La Revue du Spectacle, le magazine des arts de la scène et du spectacle vivant. Infos théâtre, chanson, café-théâtre, cirque, arts de la rue, agenda, CD, etc.



Augmenter la taille du texte
Diminuer la taille du texte
Partager
Avignon 2022

•Off 2022• "Qui sait ce que voit l'autruche dans le sable" Des marionnettes beckettiennes… joyaux d'une grande poésie

À notre avis, nul besoin de savoir que ce spectacle de marionnettes est très largement inspiré par l'œuvre de Samuel Beckett dont la comédienne Isabelle Martinez est passionnée depuis toujours. Car une grâce poétique s'en dégage d'emblée qui se suffit à elle-même. Mais il est vrai que l'apport tout en finesse de la dimension littéraire de Beckett apporte au spectacle une tout autre dimension.



© Olivier Padre.
© Olivier Padre.
Les jeunes enfants y verront une succession de scènes propres à leur univers enfantin dans lequel divers personnages jouent les choses de leur vie sans se poser davantage de questions. Les plus âgés qui auront lu et apprécié Beckett à sa juste valeur y découvriront une transposition très sensible et très originale de ce qui a fait de ce dramaturge un des plus grands écrivains du XXe siècle.

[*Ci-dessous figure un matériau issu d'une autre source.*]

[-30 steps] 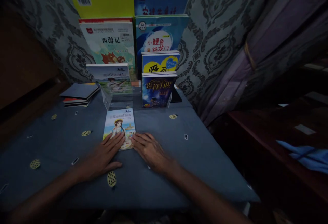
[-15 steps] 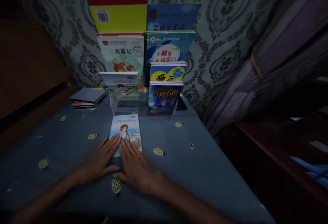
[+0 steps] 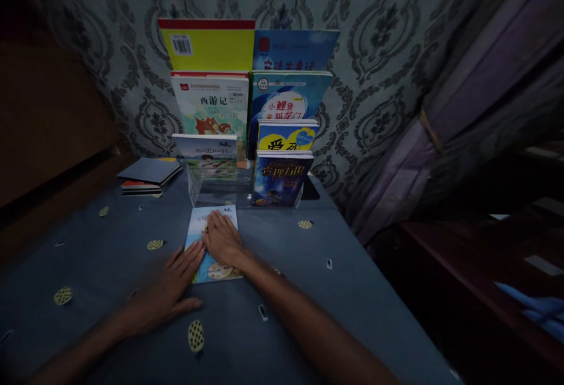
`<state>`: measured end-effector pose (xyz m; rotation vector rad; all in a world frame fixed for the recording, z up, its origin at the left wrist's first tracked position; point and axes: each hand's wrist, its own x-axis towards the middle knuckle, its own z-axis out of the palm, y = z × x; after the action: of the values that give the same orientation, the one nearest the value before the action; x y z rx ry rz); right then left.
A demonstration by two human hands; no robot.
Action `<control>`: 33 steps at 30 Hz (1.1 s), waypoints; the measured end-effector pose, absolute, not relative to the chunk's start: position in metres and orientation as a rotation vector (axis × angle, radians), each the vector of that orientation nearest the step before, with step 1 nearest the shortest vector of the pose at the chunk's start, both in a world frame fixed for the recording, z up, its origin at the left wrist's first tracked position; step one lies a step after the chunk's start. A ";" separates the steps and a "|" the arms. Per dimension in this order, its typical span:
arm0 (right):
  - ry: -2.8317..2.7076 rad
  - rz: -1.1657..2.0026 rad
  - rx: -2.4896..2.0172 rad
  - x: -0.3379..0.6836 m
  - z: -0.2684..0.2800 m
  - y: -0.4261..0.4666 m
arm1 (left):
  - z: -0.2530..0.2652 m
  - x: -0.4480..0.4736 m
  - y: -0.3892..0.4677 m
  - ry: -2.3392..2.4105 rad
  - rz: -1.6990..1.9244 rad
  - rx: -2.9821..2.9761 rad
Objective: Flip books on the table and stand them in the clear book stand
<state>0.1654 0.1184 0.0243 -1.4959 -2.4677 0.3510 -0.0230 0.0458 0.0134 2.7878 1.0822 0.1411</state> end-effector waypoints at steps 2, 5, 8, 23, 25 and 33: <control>-2.413 0.292 -1.571 0.167 0.022 0.132 | 0.014 -0.023 0.046 1.082 0.133 2.780; -2.347 0.243 -1.618 0.174 0.021 0.138 | 0.014 -0.022 0.045 1.094 0.123 2.769; -2.271 0.228 -1.683 0.179 0.022 0.133 | 0.014 -0.023 0.043 1.100 0.119 2.760; -2.173 0.277 -1.786 0.177 0.021 0.127 | 0.017 0.006 0.145 1.562 0.194 2.534; -2.167 0.288 -1.797 0.176 0.022 0.127 | 0.015 0.004 0.147 1.616 0.220 2.513; -2.129 0.343 -1.894 0.176 0.028 0.113 | 0.007 0.004 0.143 1.685 0.244 2.481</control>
<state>0.1761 0.1131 0.0278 -1.8943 -2.1289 0.3427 0.0039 0.1425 0.0074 2.4813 1.6853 0.2436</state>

Sur scène, un grand plateau de sable duquel Isabelle Martinez fait émerger successivement divers objets aux dimensions symboliques, mais qui finiront tous à la poubelle.
"Trash !" "Trash !" "Trash !" L'univers de Beckett surgit au grand jour pour qui voudra bien l'entendre et le voir.

Puis quelques personnages clownesques et très attachants apparaissent sous la dextérité toute maîtrisée de la comédienne. Et, là encore, l'univers si particulier de Beckett est retransposé de façon très originale comme, par exemple, son rapport à la mort. C'est un minuscule petit oiseau rouge dans une cage dorée qu'Isabelle Martinez met en scène à ce titre. Ce petit oiseau est mort et de petites plumes virevoltent dans l'air avant de se déposer sur le blanc du sable.

© Olivier Padre.
© Olivier Padre.
"C'est la vie" dira en sourdine la comédienne dont la parole en filigrane émaille le spectacle avec justesse et minimalisme. Comme chez Beckett au demeurant chez qui rien n'est ostentatoire. Bien au contraire !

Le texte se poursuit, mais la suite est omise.